> _Task to carry out_
Would you filter the listing below so that only lines with the word "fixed" remain?

> _Supplied data_
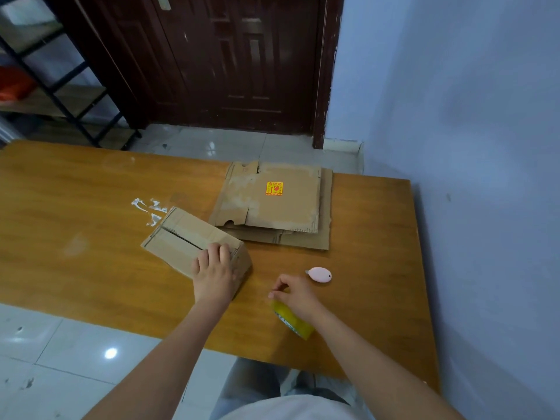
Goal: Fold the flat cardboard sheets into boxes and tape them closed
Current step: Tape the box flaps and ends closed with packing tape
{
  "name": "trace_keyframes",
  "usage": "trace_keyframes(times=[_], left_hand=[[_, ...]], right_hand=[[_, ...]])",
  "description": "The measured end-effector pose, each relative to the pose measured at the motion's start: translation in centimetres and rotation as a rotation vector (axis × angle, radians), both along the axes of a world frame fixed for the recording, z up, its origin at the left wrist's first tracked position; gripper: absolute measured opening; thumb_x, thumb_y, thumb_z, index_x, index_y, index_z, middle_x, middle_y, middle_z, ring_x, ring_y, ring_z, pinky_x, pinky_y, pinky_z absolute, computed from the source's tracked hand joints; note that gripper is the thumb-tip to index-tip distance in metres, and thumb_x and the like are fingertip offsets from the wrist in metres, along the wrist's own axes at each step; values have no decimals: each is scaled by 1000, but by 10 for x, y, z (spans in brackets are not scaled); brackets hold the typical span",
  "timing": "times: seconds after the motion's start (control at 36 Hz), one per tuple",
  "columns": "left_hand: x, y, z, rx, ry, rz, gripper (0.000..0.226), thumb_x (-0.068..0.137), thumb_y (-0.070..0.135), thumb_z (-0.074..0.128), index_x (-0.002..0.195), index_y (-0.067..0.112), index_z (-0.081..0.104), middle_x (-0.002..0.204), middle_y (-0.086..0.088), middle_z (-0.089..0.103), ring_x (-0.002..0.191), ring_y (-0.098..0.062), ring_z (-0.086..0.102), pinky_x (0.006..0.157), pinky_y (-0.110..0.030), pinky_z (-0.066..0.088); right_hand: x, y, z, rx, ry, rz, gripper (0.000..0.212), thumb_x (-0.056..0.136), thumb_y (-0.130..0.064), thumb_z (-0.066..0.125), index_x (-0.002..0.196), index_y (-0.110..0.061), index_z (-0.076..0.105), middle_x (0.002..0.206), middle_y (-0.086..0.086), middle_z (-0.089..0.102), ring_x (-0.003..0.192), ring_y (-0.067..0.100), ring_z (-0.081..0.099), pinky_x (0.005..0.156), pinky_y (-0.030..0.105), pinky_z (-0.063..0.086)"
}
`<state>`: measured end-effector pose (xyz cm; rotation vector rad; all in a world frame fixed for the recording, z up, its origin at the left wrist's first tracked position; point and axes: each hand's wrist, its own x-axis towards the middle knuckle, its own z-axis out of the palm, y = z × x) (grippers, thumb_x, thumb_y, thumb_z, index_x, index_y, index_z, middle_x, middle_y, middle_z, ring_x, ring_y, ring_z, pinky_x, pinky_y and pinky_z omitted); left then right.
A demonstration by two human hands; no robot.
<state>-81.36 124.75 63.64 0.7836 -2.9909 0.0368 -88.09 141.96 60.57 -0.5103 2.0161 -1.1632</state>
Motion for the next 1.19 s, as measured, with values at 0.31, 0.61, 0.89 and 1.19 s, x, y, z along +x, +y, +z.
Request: trace_keyframes(times=[0.31,0.61,0.89,1.19], left_hand=[[-11,8,4,193,-71,224,61,98,42,31,151,19,10,159,-8,-2,145,-31,-5,115,-48,3],[-40,17,49,539,119,323,69,94,55,38,147,14,24,156,-15,3,143,-32,2,113,-48,9],[-69,0,82,1149,111,-285,20,89,21,63,74,9,64,72,-10,67,70,-18,63,70,-43,55],[-82,-40,101,1329,53,-364,33,99,21,46,87,-8,56,84,-28,63,71,-31,67,53,-31,56]], right_hand=[[-3,-5,-2,20,-31,-57,20,85,-19,67,72,-25,53,88,0,61,84,14,54,77,29,44],[-29,3,27,-106,-11,-306,31,83,1,62,63,-20,52,66,-6,54,65,5,48,61,14,37],[-44,-27,94,-176,63,-325,31,83,3,62,63,-18,51,61,-6,51,51,-9,43,58,15,37],[-31,-61,133,-70,197,-410,19,84,-11,67,71,-13,54,63,-6,46,58,4,41,56,21,32]])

> _Solved exercise_
  "description": "The measured end-effector pose, each relative to the pose measured at the motion's start: translation in centimetres and rotation as a rotation vector (axis × angle, radians), both along the axes of a world frame fixed for the recording, z up, its origin at the left wrist's first tracked position; gripper: absolute measured opening; thumb_x, thumb_y, thumb_z, index_x, index_y, index_z, middle_x, middle_y, middle_z, ring_x, ring_y, ring_z, pinky_x, pinky_y, pinky_z absolute, computed from the source's tracked hand joints; note that gripper is the thumb-tip to index-tip distance in metres, and thumb_x and the like are fingertip offsets from the wrist in metres, along the wrist's own axes at each step; values have no decimals: each is scaled by 1000, but by 10 for x, y, z (spans in brackets are not scaled); brackets hold the typical span",
`<state>`: measured end-effector pose (xyz cm; rotation vector rad; all in a world frame fixed for the recording, z up, its origin at the left wrist's first tracked position; point and axes: each hand's wrist, its own x-axis towards the middle knuckle, its own z-axis out of the palm, y = z × x) (grippers, thumb_x, thumb_y, thumb_z, index_x, index_y, index_z, middle_x, middle_y, middle_z, ring_x, ring_y, ring_z, pinky_x, pinky_y and pinky_z omitted); left then right.

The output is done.